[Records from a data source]
· · · · ·
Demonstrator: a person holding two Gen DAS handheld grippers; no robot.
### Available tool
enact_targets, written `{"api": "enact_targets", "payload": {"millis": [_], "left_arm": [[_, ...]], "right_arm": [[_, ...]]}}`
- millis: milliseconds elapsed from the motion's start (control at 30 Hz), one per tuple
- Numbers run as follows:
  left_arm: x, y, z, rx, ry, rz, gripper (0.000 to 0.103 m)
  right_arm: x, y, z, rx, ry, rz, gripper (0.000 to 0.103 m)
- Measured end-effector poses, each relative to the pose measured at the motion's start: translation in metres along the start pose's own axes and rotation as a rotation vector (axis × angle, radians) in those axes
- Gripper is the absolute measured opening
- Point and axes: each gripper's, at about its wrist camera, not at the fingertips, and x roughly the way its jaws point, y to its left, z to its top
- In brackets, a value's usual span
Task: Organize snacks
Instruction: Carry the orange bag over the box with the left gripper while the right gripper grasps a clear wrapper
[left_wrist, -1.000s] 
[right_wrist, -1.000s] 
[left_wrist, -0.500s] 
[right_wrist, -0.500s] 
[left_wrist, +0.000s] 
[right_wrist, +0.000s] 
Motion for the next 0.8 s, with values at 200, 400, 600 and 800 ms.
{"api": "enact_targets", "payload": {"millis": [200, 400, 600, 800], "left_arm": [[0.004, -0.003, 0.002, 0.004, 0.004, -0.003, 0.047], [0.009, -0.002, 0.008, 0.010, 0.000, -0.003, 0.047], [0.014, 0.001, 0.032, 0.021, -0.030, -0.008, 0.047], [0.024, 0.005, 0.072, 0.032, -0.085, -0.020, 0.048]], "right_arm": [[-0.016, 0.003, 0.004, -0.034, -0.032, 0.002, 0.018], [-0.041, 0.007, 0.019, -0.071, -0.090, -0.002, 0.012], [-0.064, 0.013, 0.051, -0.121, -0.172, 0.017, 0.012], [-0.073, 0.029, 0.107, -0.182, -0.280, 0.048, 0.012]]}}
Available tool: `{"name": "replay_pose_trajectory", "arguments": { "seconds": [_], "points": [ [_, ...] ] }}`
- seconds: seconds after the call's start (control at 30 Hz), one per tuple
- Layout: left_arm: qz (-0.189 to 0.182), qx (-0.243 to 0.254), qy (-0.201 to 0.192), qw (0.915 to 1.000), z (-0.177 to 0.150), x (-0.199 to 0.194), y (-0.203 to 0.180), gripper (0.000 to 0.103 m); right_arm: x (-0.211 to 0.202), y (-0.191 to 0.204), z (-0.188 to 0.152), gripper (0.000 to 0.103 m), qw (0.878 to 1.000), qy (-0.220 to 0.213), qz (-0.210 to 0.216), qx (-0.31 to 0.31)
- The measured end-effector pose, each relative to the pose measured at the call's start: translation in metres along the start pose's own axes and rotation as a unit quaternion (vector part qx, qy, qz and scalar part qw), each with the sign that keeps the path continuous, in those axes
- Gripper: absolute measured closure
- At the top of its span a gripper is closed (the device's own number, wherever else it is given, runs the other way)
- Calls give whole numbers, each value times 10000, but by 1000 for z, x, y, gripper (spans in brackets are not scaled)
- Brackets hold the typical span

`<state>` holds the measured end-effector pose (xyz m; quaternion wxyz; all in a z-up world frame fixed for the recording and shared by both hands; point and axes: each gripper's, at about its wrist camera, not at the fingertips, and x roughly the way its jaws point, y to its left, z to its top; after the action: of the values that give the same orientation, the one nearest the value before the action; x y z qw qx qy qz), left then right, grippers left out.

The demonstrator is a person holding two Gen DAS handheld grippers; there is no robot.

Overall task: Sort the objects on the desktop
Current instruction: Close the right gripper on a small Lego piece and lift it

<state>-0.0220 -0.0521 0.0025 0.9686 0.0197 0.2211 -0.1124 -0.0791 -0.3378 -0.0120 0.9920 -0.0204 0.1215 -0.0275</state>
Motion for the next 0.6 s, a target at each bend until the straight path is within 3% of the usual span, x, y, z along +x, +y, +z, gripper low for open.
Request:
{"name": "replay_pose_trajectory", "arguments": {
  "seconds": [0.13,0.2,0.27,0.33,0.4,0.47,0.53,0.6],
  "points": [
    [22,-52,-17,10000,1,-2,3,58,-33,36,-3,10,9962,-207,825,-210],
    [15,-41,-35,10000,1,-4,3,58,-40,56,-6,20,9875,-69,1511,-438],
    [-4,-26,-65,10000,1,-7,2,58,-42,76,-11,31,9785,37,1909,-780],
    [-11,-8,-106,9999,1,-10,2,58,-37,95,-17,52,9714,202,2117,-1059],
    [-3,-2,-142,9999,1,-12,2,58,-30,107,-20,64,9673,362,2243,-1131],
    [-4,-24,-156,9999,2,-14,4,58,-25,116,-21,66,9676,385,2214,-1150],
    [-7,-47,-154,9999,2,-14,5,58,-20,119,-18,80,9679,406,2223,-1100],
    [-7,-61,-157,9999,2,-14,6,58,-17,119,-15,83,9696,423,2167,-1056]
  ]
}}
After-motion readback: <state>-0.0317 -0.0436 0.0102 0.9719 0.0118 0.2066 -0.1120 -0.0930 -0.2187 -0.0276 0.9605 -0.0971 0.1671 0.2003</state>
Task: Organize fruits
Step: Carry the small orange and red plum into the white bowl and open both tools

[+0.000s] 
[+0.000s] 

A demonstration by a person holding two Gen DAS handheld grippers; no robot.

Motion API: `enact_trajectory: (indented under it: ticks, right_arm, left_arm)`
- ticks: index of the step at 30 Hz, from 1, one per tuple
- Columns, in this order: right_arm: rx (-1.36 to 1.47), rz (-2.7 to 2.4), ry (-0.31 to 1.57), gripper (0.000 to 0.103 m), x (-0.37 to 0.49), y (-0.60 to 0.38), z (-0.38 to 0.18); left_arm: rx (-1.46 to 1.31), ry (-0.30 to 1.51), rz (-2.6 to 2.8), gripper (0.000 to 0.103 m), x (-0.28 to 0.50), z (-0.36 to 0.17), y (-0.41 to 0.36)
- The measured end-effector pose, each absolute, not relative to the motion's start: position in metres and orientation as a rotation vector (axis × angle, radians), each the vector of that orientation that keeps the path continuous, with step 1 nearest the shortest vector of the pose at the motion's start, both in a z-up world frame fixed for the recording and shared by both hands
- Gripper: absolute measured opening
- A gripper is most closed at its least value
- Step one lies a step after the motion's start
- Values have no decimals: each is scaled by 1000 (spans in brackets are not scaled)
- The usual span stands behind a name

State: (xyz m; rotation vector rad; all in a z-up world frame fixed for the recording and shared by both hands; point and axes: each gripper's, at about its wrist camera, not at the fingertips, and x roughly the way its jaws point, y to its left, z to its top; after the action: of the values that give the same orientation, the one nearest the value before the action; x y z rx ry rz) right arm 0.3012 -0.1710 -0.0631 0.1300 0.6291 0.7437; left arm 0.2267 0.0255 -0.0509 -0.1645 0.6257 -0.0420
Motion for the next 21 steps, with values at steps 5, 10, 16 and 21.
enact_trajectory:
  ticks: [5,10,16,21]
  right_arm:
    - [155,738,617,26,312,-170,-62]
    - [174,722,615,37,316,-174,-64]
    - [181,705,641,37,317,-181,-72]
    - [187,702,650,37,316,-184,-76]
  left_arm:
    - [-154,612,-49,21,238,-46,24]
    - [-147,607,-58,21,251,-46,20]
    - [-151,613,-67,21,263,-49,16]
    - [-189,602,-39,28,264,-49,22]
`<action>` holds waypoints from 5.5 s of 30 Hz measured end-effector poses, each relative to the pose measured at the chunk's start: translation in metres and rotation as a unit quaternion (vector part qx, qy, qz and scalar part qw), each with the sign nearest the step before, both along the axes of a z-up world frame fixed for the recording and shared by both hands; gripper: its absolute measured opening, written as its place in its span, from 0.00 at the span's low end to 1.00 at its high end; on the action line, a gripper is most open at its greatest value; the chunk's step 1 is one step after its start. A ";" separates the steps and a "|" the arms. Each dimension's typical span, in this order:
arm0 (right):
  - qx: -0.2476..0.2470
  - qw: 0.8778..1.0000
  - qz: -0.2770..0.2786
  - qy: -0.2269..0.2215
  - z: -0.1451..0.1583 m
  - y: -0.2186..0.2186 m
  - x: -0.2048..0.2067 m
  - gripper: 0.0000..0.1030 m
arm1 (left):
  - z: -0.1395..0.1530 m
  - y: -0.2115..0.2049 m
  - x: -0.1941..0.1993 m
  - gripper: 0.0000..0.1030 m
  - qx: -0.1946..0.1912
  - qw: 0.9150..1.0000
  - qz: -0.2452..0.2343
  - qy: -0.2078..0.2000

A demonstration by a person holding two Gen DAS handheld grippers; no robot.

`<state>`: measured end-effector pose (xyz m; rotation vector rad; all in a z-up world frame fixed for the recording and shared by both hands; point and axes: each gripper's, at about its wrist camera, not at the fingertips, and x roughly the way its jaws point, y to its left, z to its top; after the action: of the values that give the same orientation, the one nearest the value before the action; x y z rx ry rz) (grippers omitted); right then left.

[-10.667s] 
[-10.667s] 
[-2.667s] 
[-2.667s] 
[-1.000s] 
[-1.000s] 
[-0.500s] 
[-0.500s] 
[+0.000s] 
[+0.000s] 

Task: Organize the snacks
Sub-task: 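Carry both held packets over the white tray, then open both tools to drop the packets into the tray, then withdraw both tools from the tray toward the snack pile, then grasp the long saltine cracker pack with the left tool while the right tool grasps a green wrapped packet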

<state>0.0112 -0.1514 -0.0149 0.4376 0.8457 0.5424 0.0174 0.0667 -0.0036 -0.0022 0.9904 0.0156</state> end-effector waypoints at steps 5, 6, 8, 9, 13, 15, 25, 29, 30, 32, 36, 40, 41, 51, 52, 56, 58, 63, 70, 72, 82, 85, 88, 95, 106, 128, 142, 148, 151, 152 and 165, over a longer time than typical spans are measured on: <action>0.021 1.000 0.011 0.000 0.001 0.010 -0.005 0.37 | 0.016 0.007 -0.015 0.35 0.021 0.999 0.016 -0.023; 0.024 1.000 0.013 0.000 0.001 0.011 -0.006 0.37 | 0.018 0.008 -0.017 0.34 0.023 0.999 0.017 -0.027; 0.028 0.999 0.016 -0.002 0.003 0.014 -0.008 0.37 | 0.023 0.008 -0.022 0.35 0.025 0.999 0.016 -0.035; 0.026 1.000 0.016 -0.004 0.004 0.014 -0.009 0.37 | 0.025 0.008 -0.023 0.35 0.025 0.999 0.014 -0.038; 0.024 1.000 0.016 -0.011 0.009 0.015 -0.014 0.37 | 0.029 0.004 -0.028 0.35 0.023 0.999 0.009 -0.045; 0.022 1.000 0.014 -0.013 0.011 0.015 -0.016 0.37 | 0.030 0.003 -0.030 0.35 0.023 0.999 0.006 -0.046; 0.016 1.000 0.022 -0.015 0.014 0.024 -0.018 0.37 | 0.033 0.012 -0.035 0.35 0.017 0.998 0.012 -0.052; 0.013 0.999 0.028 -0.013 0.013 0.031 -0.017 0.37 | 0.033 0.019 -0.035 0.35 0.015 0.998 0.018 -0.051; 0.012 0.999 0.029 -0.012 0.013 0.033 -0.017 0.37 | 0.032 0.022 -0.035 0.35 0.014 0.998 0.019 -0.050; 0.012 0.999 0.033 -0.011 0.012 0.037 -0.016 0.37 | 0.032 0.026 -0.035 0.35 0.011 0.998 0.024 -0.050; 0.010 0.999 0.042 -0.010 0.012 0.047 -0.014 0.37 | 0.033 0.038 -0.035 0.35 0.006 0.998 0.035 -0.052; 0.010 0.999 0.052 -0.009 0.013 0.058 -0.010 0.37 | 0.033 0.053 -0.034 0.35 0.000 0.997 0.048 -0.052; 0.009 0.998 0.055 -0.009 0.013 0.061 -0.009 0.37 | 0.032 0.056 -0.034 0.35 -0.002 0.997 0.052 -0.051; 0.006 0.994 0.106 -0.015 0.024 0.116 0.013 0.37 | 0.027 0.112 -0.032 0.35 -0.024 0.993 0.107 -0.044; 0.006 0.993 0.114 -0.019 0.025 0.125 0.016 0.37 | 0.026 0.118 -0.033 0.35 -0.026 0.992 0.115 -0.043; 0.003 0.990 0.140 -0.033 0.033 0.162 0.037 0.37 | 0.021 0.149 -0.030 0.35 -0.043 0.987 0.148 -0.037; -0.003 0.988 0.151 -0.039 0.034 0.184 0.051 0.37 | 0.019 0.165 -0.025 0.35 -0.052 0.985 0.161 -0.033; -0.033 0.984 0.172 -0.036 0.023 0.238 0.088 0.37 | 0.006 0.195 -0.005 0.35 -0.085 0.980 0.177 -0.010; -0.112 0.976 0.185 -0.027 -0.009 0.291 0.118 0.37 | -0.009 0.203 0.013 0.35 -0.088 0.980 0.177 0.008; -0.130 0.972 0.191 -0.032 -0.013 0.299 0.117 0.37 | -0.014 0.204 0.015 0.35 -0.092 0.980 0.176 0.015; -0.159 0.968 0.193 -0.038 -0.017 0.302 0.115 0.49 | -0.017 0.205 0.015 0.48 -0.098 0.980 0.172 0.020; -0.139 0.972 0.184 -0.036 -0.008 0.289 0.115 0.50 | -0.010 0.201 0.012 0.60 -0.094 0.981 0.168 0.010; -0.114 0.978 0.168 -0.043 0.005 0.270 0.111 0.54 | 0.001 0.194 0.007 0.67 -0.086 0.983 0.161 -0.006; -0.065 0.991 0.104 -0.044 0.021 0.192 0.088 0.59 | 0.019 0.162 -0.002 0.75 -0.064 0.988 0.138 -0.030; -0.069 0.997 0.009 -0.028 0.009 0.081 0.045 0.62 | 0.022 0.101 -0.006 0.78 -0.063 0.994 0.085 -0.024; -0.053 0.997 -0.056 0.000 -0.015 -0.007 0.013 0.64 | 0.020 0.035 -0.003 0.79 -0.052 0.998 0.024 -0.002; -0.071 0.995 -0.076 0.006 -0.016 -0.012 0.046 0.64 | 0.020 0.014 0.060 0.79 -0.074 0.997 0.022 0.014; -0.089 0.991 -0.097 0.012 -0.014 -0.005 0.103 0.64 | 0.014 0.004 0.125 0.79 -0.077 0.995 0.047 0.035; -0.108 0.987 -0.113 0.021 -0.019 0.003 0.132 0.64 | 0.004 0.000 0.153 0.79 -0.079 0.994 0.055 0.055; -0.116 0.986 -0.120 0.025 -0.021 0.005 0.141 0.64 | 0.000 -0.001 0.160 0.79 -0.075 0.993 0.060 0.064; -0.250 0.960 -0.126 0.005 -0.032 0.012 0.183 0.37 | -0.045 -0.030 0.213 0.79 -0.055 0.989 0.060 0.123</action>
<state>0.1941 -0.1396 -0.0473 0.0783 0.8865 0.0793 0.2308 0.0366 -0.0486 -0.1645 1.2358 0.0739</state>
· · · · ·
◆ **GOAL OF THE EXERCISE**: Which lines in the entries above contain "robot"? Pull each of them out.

◆ **RESPONSE AREA**:
Demonstrator: a person holding two Gen DAS handheld grippers; no robot.
The demonstrator is a person holding two Gen DAS handheld grippers; there is no robot.
A demonstration by a person holding two Gen DAS handheld grippers; no robot.
A demonstration by a person holding two Gen DAS handheld grippers; no robot.

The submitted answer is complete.